Aim of the task —
The reply must repeat each entry exactly and contain no pictures.

(Collected data entries)
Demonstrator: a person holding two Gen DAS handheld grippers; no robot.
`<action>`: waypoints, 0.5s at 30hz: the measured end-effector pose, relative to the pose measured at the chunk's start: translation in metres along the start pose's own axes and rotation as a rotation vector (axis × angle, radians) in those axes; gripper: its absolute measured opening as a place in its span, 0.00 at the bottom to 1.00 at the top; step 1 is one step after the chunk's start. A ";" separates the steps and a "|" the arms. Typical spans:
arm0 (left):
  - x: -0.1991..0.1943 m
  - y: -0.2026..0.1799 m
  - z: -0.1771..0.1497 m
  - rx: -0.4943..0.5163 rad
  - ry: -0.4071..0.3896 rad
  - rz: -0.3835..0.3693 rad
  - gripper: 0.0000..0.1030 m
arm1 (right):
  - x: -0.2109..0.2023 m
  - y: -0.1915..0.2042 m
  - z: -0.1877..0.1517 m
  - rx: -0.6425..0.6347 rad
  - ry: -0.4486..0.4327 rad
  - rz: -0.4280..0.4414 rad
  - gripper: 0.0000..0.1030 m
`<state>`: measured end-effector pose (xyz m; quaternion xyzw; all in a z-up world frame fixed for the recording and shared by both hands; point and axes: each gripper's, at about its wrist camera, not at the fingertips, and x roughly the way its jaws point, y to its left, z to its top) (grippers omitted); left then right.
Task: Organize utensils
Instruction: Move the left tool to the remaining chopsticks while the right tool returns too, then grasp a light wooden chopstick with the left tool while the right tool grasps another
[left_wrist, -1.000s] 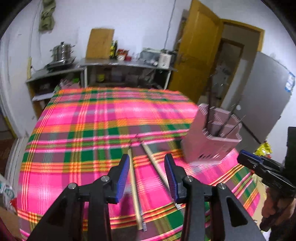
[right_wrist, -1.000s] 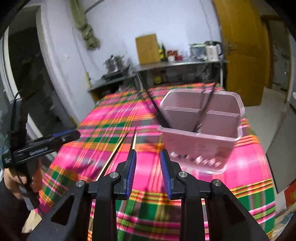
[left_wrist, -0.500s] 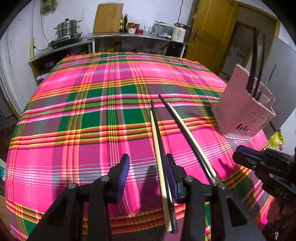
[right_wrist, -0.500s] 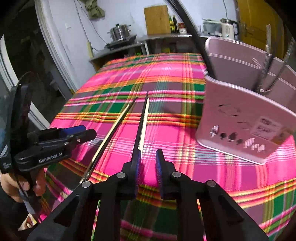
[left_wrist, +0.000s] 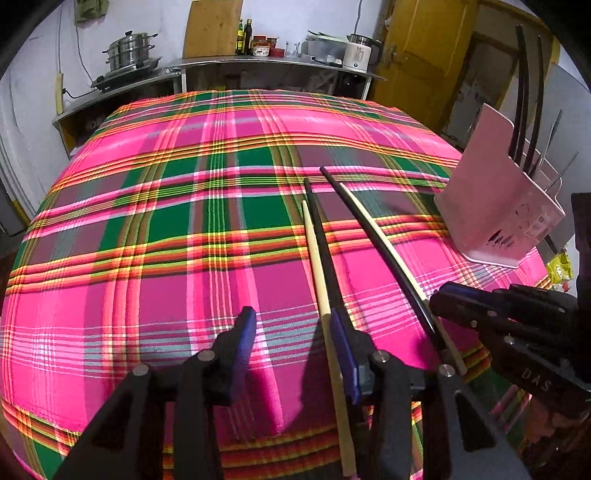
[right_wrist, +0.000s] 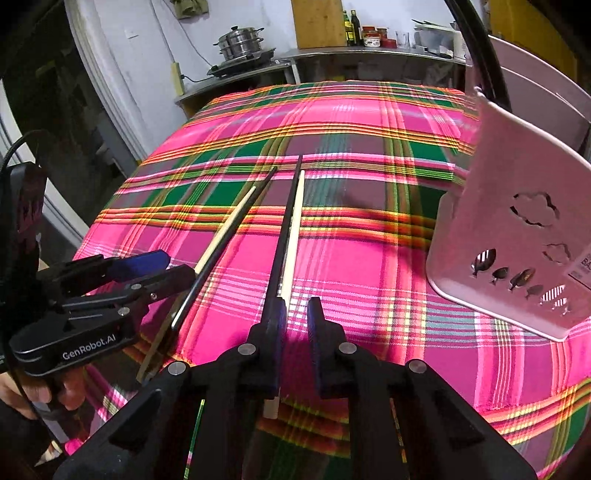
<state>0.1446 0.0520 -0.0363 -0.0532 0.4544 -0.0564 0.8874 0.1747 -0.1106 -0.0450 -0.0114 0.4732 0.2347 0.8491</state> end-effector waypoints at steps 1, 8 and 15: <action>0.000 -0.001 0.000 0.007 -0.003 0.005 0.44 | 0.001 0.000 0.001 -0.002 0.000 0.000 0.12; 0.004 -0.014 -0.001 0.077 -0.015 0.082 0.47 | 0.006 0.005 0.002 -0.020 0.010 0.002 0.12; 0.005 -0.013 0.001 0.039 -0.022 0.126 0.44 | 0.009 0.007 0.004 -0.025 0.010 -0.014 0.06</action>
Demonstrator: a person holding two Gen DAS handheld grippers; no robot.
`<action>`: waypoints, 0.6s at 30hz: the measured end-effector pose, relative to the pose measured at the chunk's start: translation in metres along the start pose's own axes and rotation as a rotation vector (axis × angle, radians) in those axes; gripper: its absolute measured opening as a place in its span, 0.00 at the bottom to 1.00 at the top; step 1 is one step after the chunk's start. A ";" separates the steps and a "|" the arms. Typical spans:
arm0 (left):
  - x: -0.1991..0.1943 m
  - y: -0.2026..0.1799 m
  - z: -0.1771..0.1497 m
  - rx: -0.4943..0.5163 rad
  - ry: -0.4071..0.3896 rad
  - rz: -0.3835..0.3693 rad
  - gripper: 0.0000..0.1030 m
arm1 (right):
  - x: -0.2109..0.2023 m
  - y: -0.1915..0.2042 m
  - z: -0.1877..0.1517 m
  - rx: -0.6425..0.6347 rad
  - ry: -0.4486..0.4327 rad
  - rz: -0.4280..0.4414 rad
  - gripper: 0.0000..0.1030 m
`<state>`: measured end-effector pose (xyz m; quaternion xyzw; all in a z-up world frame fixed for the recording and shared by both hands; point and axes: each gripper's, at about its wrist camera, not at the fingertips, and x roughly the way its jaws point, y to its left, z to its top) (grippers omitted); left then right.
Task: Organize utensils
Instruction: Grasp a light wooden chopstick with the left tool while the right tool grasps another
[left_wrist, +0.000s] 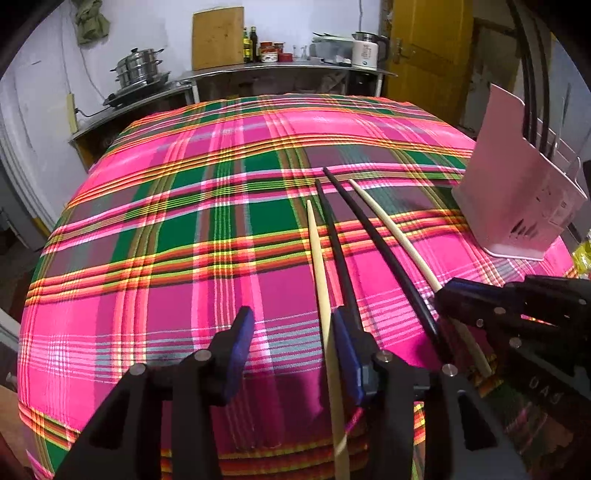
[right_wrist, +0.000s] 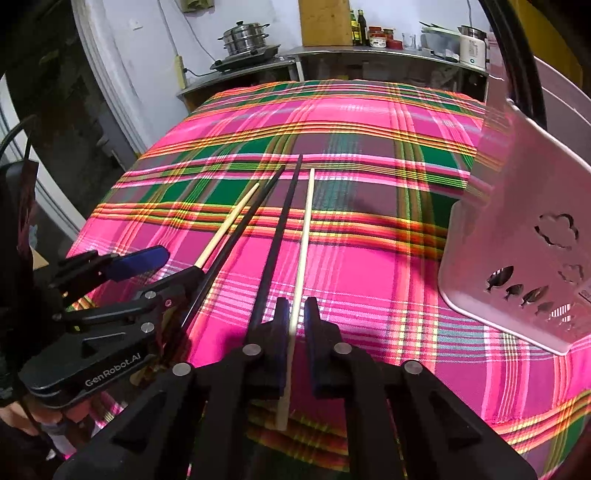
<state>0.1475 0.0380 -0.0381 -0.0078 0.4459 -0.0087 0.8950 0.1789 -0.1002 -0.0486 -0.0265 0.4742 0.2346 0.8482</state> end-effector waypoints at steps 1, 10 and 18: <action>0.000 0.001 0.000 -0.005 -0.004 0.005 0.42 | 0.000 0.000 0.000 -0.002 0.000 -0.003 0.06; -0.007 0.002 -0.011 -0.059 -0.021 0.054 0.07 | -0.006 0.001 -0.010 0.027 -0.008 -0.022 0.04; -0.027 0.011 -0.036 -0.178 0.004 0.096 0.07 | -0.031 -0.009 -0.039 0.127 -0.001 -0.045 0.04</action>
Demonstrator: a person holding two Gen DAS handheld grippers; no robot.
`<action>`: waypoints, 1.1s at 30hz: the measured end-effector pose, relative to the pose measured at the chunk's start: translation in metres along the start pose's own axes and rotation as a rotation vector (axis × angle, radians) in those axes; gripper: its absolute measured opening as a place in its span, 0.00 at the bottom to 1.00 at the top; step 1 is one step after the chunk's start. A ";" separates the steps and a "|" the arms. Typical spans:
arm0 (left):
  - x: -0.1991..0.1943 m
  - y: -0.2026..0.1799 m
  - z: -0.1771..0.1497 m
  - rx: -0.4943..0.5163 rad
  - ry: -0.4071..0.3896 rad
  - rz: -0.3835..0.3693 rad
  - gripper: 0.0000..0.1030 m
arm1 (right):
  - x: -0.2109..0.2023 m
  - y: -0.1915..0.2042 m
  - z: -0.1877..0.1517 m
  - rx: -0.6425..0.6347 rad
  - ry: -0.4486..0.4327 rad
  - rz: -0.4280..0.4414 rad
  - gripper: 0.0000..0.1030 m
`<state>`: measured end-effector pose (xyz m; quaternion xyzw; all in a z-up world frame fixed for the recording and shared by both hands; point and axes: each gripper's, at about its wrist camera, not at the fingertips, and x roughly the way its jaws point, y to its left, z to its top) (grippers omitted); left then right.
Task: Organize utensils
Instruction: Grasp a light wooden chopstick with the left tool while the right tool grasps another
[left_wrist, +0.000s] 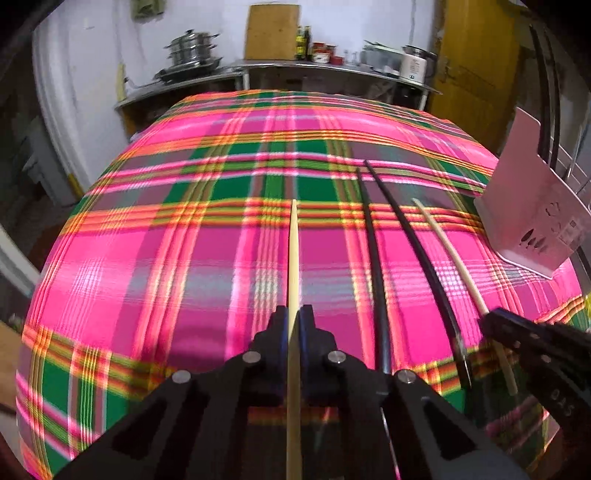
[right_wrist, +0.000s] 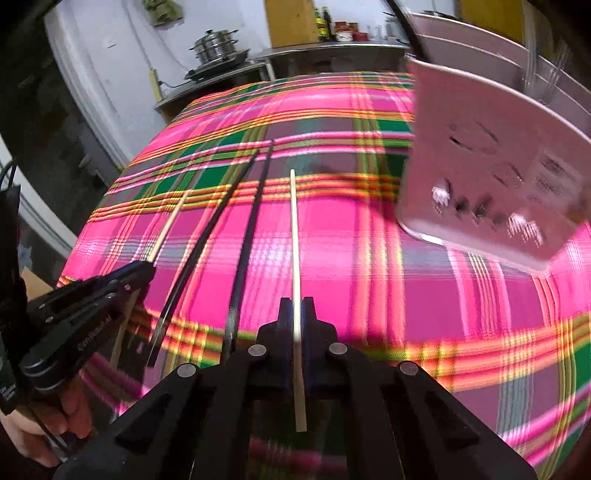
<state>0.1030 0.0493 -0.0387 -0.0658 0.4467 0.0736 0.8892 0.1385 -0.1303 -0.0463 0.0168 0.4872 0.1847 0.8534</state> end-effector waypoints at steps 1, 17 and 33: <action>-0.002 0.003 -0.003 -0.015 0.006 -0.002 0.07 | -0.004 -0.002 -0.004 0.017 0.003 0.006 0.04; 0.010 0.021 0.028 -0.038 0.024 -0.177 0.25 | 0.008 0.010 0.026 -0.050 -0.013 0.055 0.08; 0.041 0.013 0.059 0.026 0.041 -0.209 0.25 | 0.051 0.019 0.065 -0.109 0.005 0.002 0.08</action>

Response to the task —
Demonstrator: a person holding two Gen DAS handheld grippers; no robot.
`<action>`: waypoints, 0.5s at 30hz: the measured end-effector pose, relative to the pose measured at the chunk's start: translation in metres along the start pose's own axes and rotation as a rotation vector (axis × angle, radians) in those axes; gripper: its absolute measured opening as a place in its span, 0.00 at the bottom to 1.00 at the top; step 1 is one step after the chunk's start. A ";" separates the steps and a "|" the arms. Typical spans:
arm0 (left):
  - x: -0.1991..0.1943 m
  - y: -0.2026..0.1799 m
  - z: -0.1771..0.1497 m
  - rx: -0.4943..0.5163 rad
  - ry: -0.4071..0.3896 rad
  - rz: -0.3835..0.3693 rad
  - gripper: 0.0000..0.1030 m
arm1 (right):
  - x: -0.2109..0.2023 m
  - y: -0.1915..0.2042 m
  - z: -0.1877..0.1517 m
  - rx: -0.6425..0.6347 rad
  - ry: -0.4486..0.4327 rad
  - rz: -0.4280..0.4414 rad
  - gripper: 0.0000..0.1030 m
`<state>`: measured end-effector pose (xyz m; quaternion xyzw; all in a z-up world frame fixed for the recording and shared by both hands; point and axes: each gripper's, at about its wrist camera, not at the fingertips, and x roughly the way its jaws point, y to its left, z to its top) (grippers omitted); left then right.
Task: Organize utensils
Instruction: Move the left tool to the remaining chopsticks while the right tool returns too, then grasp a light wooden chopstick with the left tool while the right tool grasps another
[left_wrist, -1.000s] 
[right_wrist, -1.000s] 
[left_wrist, -0.500s] 
[right_wrist, -0.500s] 
[left_wrist, +0.000s] 
[right_wrist, +0.000s] 
<state>0.1446 0.0520 -0.0363 -0.0532 0.4544 -0.0564 0.8874 0.1747 -0.1106 -0.0450 -0.0114 0.4732 0.2347 0.8491</state> end-effector waypoints at steps 1, 8 and 15: <action>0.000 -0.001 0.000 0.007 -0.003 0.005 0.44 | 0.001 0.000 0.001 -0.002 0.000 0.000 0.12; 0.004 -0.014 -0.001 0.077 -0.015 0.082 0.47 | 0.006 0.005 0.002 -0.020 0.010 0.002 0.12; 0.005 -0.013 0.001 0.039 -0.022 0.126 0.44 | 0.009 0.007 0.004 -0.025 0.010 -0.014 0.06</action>
Demonstrator: a person holding two Gen DAS handheld grippers; no robot.
`<action>`: waypoints, 0.6s at 30hz: the measured end-effector pose, relative to the pose measured at the chunk's start: translation in metres along the start pose's own axes and rotation as a rotation vector (axis × angle, radians) in those axes; gripper: its absolute measured opening as a place in its span, 0.00 at the bottom to 1.00 at the top; step 1 is one step after the chunk's start. A ";" separates the steps and a "|" the arms. Typical spans:
arm0 (left):
  - x: -0.1991..0.1943 m
  - y: -0.2026..0.1799 m
  - z: -0.1771..0.1497 m
  - rx: -0.4943..0.5163 rad
  - ry: -0.4071..0.3896 rad
  - rz: -0.3835..0.3693 rad
  - gripper: 0.0000..0.1030 m
arm1 (right):
  - x: -0.2109..0.2023 m
  - y: -0.1915..0.2042 m
  - z: -0.1877..0.1517 m
  - rx: -0.6425..0.6347 rad
  - ry: -0.4486..0.4327 rad
  - rz: -0.4280..0.4414 rad
  - gripper: 0.0000..0.1030 m
`<state>`: measured end-effector pose (xyz m; quaternion xyzw; all in a z-up world frame fixed for the recording and shared by both hands; point and axes: each gripper's, at about its wrist camera, not at the fingertips, and x roughly the way its jaws point, y to its left, z to its top) (grippers omitted); left then right.
Task: Organize utensils
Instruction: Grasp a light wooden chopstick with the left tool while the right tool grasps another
[left_wrist, +0.000s] 
[right_wrist, +0.000s] 
<state>0.1475 0.0380 -0.0381 -0.0078 0.4459 -0.0087 0.8950 0.1789 -0.1002 -0.0486 -0.0265 0.4742 0.2346 0.8482</state> end-effector waypoints at steps 1, 10 and 18: <action>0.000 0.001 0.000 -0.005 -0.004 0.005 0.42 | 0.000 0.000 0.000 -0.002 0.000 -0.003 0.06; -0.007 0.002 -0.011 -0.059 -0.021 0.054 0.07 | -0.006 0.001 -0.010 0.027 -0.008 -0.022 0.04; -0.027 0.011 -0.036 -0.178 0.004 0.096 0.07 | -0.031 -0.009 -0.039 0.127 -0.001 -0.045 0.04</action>
Demonstrator: a person holding two Gen DAS handheld grippers; no robot.
`<action>`: waypoints, 1.1s at 30hz: the measured end-effector pose, relative to the pose measured at the chunk's start: translation in metres along the start pose's own axes and rotation as a rotation vector (axis × angle, radians) in those axes; gripper: its absolute measured opening as a place in its span, 0.00 at the bottom to 1.00 at the top; step 1 is one step after the chunk's start. A ";" separates the steps and a "|" the arms. Typical spans:
arm0 (left):
  - x: -0.1991..0.1943 m
  - y: -0.2026..0.1799 m
  - z: -0.1771..0.1497 m
  - rx: -0.4943..0.5163 rad
  - ry: -0.4071..0.3896 rad
  - rz: -0.3835..0.3693 rad
  - gripper: 0.0000..0.1030 m
arm1 (right):
  - x: -0.2109..0.2023 m
  - y: -0.1915..0.2042 m
  - z: -0.1877..0.1517 m
  - rx: -0.6425..0.6347 rad
  - ry: -0.4486..0.4327 rad
  - rz: -0.4280..0.4414 rad
  - gripper: 0.0000..0.1030 m
`<state>`: measured end-effector pose (xyz m; quaternion xyzw; all in a z-up world frame fixed for the recording and shared by both hands; point and axes: each gripper's, at about its wrist camera, not at the fingertips, and x roughly the way its jaws point, y to its left, z to its top) (grippers omitted); left then right.
Task: Organize utensils
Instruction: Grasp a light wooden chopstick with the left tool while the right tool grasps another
[left_wrist, +0.000s] 
[right_wrist, +0.000s] 
<state>0.1030 0.0493 -0.0387 -0.0658 0.4467 0.0736 0.8892 0.1385 -0.1303 -0.0463 0.0168 0.4872 0.1847 0.8534</state> end-effector waypoints at steps 1, 17 and 33: <action>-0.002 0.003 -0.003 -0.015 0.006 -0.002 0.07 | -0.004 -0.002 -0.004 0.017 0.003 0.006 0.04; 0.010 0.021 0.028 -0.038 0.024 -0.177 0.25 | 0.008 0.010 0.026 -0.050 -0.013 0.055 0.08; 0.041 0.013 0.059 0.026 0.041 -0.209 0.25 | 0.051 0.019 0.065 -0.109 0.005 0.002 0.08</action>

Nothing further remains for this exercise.